> **Work item**:
Starting at the line that has "beige paper bag?" and stopping after the line that has "of white straws?", reproduce the listing below exactly; omit everything else.
Start of Data records
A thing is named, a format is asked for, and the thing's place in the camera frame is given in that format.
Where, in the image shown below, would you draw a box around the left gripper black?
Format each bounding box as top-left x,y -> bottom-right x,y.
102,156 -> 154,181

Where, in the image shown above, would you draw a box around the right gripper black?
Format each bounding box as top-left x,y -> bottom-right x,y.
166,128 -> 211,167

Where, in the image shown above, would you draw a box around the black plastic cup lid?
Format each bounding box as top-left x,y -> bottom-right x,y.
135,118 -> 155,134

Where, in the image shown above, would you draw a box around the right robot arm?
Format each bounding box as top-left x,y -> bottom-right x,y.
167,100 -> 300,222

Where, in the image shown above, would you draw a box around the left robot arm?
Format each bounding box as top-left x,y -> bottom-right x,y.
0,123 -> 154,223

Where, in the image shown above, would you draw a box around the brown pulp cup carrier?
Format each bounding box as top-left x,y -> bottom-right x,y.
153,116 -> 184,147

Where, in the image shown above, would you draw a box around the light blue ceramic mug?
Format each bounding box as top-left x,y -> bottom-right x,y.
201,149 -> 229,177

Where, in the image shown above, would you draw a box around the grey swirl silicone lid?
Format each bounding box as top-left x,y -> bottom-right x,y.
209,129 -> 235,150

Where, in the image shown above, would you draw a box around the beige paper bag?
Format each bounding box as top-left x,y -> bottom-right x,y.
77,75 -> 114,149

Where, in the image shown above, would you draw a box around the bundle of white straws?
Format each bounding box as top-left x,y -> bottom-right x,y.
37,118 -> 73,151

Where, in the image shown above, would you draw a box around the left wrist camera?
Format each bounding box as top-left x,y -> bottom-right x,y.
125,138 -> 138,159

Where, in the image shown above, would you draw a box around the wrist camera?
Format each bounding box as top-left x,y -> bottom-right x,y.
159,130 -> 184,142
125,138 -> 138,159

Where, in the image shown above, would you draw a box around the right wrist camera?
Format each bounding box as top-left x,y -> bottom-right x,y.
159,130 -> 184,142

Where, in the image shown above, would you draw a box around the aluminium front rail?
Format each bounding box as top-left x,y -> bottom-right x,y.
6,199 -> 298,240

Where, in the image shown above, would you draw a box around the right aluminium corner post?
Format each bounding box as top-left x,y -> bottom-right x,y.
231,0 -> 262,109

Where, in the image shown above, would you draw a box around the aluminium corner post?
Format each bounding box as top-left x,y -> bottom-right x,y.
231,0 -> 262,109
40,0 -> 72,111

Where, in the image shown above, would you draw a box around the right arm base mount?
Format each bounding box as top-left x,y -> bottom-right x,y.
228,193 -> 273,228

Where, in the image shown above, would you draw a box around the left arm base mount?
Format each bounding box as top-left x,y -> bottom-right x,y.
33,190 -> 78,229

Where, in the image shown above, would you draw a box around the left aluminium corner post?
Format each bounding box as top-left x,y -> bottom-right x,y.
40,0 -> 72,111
End of Data records
Start of Data records
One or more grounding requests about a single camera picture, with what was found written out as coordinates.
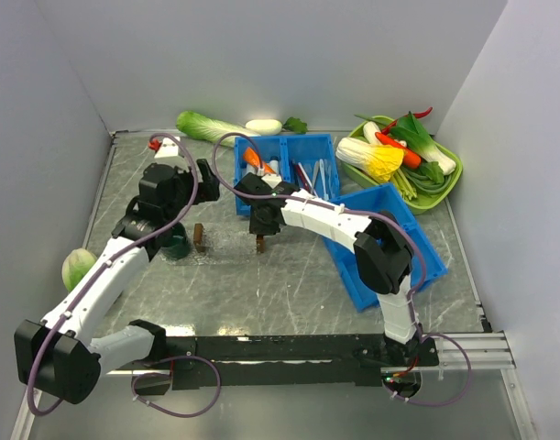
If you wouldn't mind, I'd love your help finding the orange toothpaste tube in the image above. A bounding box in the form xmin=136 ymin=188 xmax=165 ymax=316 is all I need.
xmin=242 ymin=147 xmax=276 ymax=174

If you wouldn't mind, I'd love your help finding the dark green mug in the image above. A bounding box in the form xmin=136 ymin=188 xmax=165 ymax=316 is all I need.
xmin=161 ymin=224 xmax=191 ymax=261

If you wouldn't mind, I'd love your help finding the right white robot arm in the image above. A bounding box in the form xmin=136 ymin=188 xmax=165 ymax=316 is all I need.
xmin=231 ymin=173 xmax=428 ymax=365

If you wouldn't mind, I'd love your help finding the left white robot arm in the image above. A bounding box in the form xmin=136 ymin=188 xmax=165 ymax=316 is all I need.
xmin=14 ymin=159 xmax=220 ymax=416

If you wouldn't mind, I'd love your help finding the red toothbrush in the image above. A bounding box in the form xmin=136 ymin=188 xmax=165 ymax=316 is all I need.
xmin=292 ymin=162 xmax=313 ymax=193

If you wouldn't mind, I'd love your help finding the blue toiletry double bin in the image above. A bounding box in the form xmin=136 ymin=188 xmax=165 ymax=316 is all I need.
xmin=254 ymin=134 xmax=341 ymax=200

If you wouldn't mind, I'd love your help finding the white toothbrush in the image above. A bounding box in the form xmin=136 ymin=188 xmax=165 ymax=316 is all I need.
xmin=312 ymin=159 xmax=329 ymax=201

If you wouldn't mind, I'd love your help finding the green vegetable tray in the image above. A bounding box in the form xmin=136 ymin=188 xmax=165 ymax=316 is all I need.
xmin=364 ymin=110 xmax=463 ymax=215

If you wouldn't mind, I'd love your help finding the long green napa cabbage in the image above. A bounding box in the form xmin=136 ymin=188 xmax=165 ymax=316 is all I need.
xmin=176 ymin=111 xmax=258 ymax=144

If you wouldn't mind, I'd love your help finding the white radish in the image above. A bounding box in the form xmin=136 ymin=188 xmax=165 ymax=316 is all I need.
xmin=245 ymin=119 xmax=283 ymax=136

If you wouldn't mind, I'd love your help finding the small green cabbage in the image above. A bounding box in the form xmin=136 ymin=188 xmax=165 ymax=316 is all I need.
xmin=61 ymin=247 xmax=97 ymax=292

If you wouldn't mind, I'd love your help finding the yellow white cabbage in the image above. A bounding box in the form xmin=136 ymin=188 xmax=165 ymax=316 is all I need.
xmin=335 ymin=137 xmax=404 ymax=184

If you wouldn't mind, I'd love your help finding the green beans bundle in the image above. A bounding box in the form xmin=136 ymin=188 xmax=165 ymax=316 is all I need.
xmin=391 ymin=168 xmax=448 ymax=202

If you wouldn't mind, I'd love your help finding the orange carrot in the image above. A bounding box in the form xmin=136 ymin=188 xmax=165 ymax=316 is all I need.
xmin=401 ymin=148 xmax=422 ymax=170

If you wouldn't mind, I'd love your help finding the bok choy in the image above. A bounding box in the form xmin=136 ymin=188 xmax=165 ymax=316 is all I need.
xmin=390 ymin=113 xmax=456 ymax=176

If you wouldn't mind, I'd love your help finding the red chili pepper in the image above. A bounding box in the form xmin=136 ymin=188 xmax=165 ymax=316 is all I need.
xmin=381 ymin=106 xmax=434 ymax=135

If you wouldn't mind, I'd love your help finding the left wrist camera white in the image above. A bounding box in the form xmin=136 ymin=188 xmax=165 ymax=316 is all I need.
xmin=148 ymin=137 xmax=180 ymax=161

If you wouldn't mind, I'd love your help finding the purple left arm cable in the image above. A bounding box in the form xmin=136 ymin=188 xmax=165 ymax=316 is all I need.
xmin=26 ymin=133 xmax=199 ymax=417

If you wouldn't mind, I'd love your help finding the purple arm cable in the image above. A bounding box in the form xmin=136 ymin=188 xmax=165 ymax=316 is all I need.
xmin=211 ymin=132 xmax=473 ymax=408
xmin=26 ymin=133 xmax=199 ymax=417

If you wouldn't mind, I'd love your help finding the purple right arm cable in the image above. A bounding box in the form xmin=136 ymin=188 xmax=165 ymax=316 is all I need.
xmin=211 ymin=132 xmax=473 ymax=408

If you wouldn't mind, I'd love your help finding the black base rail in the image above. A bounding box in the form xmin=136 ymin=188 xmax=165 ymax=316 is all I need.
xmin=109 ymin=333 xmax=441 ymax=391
End of Data records
Start of Data records
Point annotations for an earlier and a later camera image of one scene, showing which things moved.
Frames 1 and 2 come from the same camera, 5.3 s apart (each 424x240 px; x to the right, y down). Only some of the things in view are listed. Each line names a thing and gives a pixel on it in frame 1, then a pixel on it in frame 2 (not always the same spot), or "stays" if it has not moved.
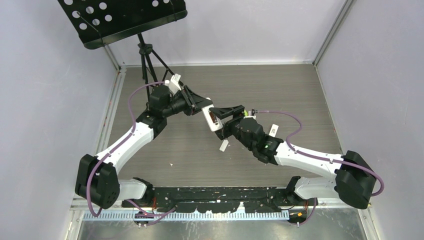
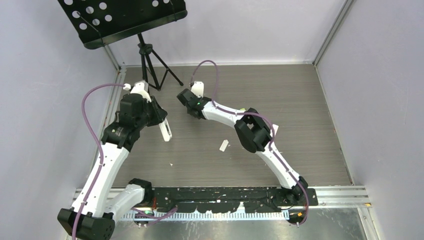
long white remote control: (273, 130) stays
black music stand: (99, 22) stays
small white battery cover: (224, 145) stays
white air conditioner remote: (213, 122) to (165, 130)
End of Data records
> **Exercise answer**:
Where, in the image shown above, would you draw a box around the beige paper bag?
Format each bounding box as top-left x,y -> bottom-right x,y.
77,75 -> 114,149

Where, in the image shown above, would you draw a box around the bundle of white straws?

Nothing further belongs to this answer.